## What the task requires
Where a line below has the string "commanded" in it, include it in the count, and give that count alone.
---------- Information given
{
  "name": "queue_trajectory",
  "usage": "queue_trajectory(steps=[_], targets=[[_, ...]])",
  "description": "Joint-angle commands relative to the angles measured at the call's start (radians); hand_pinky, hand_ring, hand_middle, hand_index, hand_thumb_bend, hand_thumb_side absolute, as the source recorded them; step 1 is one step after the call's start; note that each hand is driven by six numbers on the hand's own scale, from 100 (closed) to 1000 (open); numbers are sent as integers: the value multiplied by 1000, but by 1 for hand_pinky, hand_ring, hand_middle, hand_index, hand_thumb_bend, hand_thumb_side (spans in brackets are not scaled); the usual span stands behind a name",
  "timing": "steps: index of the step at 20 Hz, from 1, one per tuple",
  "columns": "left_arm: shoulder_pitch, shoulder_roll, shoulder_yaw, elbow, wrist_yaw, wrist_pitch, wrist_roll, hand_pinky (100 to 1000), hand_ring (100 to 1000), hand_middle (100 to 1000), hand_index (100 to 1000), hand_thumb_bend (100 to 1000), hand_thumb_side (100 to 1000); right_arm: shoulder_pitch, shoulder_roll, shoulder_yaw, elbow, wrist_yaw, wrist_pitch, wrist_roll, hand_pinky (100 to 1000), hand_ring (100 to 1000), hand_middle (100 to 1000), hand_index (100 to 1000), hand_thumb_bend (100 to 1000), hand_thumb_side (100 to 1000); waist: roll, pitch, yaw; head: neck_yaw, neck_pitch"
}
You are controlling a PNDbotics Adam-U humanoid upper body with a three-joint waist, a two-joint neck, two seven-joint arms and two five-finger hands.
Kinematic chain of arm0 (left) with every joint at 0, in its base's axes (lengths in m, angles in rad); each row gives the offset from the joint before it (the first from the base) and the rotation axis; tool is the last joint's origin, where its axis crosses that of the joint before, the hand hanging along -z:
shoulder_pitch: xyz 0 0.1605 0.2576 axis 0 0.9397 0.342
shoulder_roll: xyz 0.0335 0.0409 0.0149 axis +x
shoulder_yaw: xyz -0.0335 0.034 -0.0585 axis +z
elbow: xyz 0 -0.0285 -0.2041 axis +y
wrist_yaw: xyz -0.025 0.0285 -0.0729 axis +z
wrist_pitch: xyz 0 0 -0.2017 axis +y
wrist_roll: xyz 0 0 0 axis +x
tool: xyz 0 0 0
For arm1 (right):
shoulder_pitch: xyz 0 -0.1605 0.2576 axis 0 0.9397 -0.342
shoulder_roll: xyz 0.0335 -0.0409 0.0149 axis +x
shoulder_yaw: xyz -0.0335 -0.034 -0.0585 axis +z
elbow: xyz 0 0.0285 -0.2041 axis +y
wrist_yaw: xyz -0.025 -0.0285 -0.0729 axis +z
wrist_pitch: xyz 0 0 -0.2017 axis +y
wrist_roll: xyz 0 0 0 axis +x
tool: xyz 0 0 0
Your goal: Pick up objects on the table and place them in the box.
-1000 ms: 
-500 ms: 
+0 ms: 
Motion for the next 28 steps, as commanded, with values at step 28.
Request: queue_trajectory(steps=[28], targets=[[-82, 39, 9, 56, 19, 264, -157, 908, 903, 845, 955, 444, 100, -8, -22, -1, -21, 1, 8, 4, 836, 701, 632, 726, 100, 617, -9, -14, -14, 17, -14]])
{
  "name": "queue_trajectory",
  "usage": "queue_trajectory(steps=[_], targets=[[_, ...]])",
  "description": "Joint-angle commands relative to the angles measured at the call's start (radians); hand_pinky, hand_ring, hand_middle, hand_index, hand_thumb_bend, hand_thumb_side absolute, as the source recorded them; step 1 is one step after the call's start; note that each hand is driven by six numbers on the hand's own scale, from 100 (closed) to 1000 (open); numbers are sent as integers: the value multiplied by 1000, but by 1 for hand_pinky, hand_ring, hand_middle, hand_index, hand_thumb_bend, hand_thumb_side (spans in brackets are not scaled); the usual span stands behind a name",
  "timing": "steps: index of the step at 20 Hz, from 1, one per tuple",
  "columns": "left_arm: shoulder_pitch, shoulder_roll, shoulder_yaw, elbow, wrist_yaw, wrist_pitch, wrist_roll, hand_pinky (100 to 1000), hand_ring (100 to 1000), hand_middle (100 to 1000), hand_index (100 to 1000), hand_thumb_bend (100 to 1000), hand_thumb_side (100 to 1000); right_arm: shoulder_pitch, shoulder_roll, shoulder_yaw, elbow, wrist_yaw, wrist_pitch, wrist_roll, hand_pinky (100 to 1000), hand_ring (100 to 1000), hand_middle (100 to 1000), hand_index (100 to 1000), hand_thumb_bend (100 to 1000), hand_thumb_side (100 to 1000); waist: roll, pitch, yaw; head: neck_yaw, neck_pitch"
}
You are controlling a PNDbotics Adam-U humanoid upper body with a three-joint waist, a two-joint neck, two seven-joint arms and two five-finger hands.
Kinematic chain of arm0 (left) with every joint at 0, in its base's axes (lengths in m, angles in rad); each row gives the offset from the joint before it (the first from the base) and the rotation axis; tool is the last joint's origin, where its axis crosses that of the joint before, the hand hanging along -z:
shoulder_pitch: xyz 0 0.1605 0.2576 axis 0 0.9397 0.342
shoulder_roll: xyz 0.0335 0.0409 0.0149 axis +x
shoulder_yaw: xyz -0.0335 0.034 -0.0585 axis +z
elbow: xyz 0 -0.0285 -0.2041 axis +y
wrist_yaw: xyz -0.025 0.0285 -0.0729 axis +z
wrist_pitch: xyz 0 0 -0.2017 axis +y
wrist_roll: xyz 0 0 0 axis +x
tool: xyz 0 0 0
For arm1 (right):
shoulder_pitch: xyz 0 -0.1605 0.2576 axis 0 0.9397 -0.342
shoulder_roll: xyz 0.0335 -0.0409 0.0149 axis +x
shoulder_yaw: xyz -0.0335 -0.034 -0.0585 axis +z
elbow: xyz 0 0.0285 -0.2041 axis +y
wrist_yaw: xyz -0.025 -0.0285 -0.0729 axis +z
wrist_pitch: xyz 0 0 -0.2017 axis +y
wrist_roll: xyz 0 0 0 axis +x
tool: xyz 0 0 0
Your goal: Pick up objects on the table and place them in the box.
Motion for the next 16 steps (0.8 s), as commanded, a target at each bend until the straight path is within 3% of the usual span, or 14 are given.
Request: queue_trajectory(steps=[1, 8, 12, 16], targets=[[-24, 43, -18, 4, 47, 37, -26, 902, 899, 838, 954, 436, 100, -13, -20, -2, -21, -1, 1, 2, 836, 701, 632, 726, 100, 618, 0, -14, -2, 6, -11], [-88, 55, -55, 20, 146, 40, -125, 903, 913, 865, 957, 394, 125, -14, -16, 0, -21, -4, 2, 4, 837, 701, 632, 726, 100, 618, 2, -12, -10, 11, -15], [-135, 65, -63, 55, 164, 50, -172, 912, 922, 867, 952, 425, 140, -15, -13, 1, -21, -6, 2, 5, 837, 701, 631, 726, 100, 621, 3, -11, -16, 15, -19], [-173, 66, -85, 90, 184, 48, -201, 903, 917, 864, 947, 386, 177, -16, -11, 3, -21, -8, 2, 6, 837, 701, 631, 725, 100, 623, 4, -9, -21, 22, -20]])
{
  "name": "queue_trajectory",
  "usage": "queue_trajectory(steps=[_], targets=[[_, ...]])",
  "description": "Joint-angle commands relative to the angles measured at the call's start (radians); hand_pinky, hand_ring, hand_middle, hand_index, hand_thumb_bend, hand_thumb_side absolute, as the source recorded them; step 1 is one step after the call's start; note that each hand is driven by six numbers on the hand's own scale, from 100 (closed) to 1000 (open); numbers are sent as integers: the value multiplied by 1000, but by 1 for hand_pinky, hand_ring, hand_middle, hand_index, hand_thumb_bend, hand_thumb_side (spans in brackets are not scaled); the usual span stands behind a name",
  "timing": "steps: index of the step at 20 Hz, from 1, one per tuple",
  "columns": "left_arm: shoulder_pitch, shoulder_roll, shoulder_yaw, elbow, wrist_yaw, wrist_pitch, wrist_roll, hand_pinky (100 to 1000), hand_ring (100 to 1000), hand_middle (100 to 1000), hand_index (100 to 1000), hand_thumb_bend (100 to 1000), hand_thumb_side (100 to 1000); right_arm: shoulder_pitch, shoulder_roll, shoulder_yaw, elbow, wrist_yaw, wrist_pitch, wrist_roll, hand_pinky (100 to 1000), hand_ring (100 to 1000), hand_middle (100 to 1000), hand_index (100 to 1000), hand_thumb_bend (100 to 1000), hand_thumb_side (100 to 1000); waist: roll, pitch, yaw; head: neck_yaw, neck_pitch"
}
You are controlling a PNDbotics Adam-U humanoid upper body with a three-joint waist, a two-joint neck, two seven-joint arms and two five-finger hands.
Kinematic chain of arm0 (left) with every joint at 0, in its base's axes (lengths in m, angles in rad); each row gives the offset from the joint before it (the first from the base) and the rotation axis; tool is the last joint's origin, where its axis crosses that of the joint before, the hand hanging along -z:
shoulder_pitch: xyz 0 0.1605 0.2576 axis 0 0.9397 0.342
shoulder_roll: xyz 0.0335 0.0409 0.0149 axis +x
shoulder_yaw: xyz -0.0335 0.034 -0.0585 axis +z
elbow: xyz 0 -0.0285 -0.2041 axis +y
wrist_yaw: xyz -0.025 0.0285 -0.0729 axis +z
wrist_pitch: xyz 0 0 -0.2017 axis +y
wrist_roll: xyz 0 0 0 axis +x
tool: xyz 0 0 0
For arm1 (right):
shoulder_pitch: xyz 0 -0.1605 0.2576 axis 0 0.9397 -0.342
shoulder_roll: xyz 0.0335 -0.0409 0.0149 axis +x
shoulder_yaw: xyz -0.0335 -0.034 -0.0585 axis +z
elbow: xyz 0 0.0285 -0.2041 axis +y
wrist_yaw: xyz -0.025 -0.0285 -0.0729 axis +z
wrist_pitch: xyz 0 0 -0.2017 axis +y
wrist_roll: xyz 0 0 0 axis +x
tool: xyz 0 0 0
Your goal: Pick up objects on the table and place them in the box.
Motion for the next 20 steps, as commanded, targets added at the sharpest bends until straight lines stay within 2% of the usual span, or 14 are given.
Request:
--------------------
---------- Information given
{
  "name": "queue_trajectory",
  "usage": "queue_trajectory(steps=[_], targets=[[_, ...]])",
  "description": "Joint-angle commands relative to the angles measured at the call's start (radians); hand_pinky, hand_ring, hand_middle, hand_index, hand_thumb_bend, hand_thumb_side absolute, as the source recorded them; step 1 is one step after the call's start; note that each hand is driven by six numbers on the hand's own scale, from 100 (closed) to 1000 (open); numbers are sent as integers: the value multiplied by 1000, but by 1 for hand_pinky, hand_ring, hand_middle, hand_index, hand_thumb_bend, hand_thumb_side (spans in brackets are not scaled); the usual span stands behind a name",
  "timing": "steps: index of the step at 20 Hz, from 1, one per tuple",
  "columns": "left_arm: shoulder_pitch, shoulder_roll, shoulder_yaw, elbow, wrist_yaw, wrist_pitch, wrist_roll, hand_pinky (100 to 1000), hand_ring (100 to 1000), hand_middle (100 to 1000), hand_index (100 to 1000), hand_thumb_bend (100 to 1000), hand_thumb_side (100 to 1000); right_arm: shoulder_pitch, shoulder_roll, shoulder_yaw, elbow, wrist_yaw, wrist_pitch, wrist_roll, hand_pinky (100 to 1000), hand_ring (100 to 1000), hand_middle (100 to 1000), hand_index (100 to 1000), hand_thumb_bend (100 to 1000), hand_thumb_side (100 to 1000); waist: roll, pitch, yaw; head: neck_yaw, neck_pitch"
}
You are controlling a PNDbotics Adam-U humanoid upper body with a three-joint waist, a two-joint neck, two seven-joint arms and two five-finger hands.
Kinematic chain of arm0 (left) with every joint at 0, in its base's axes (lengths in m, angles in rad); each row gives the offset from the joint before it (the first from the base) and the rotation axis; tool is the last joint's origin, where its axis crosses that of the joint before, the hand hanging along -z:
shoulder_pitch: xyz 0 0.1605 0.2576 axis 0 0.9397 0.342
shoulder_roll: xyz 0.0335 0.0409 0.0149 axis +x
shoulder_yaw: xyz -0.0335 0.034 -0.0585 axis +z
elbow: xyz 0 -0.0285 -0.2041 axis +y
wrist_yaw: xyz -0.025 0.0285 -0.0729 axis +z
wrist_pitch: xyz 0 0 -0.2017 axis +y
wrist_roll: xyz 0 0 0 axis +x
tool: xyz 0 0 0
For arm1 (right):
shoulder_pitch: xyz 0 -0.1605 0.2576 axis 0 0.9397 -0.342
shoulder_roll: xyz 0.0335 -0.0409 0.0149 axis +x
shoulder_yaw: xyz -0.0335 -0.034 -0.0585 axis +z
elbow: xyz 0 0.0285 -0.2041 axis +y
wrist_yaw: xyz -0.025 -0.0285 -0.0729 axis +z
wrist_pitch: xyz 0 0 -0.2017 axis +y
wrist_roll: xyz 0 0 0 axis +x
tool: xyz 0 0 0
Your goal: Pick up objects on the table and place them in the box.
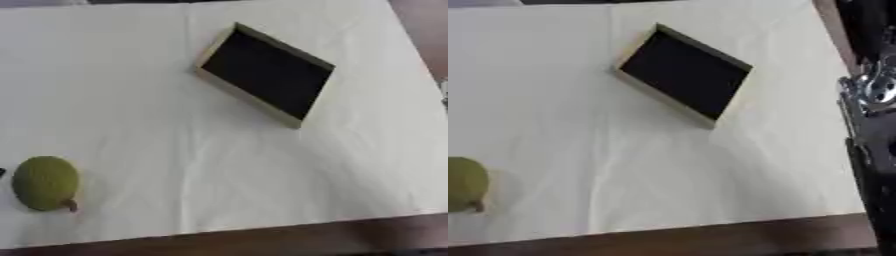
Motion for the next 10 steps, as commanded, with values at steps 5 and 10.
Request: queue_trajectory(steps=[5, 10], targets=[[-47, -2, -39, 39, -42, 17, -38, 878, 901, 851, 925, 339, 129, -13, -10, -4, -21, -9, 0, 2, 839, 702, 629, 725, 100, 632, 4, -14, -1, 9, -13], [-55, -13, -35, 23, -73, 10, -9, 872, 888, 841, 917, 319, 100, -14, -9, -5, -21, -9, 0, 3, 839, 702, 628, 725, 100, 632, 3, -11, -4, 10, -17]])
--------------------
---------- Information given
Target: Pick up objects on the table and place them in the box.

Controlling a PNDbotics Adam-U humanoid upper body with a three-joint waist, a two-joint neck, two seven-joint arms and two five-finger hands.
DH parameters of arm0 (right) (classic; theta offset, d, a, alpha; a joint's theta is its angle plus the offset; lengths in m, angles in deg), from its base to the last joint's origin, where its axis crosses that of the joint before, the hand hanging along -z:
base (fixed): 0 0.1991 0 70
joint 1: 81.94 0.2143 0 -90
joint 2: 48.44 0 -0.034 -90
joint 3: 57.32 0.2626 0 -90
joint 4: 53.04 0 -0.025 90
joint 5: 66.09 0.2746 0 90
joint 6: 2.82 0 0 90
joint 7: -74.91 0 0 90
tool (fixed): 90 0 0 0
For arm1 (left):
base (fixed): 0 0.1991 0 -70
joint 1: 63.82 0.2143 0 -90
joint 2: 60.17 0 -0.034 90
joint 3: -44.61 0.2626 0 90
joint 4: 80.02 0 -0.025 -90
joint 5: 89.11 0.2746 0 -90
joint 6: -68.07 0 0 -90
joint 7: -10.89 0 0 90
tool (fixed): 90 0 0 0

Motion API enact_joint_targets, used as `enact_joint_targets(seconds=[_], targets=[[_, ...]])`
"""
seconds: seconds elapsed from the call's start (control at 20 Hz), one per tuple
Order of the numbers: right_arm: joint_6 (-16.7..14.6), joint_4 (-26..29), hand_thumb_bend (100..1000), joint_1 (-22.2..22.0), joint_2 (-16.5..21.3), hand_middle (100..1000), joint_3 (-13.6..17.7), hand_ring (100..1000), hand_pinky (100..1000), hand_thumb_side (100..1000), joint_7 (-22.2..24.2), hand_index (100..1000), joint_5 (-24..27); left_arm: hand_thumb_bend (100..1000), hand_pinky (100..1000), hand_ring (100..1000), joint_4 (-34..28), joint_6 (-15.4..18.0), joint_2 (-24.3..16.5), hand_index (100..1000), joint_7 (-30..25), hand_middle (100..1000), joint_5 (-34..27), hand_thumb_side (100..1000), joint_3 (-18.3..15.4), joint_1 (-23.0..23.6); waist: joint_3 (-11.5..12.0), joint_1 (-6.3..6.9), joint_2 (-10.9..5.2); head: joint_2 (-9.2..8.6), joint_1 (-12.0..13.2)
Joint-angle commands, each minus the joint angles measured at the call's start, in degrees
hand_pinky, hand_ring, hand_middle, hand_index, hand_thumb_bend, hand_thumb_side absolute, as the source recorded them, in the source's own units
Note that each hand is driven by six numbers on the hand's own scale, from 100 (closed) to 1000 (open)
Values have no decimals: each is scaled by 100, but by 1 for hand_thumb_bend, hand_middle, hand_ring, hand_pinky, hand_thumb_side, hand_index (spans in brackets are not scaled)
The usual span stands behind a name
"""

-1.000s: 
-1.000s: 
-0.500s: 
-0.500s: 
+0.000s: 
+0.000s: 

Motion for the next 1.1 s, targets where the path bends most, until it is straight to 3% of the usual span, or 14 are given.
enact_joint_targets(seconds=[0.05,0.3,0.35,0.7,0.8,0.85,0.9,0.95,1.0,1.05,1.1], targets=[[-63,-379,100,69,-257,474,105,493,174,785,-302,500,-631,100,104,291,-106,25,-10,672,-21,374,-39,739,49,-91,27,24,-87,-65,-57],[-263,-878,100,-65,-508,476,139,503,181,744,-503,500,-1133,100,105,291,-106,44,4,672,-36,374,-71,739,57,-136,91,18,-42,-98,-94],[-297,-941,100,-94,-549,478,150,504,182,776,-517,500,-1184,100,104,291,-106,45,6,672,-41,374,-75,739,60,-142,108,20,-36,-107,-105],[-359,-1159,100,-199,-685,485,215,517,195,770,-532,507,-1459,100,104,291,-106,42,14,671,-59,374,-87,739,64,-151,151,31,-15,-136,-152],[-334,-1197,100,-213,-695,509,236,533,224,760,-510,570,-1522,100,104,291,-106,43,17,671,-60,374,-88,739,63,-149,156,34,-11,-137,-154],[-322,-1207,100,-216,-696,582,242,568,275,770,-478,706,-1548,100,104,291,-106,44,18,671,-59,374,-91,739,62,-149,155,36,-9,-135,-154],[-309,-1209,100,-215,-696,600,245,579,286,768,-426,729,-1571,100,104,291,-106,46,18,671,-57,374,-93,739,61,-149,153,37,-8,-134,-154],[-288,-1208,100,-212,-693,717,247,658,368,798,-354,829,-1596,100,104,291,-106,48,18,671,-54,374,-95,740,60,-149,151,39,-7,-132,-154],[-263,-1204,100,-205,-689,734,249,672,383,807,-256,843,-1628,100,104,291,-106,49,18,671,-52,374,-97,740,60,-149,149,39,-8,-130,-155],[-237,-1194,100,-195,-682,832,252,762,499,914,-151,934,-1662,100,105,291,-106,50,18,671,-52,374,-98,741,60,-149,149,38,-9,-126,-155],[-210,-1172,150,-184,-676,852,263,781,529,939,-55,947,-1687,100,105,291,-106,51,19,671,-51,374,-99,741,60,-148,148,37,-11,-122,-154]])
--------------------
## Exercise solution
4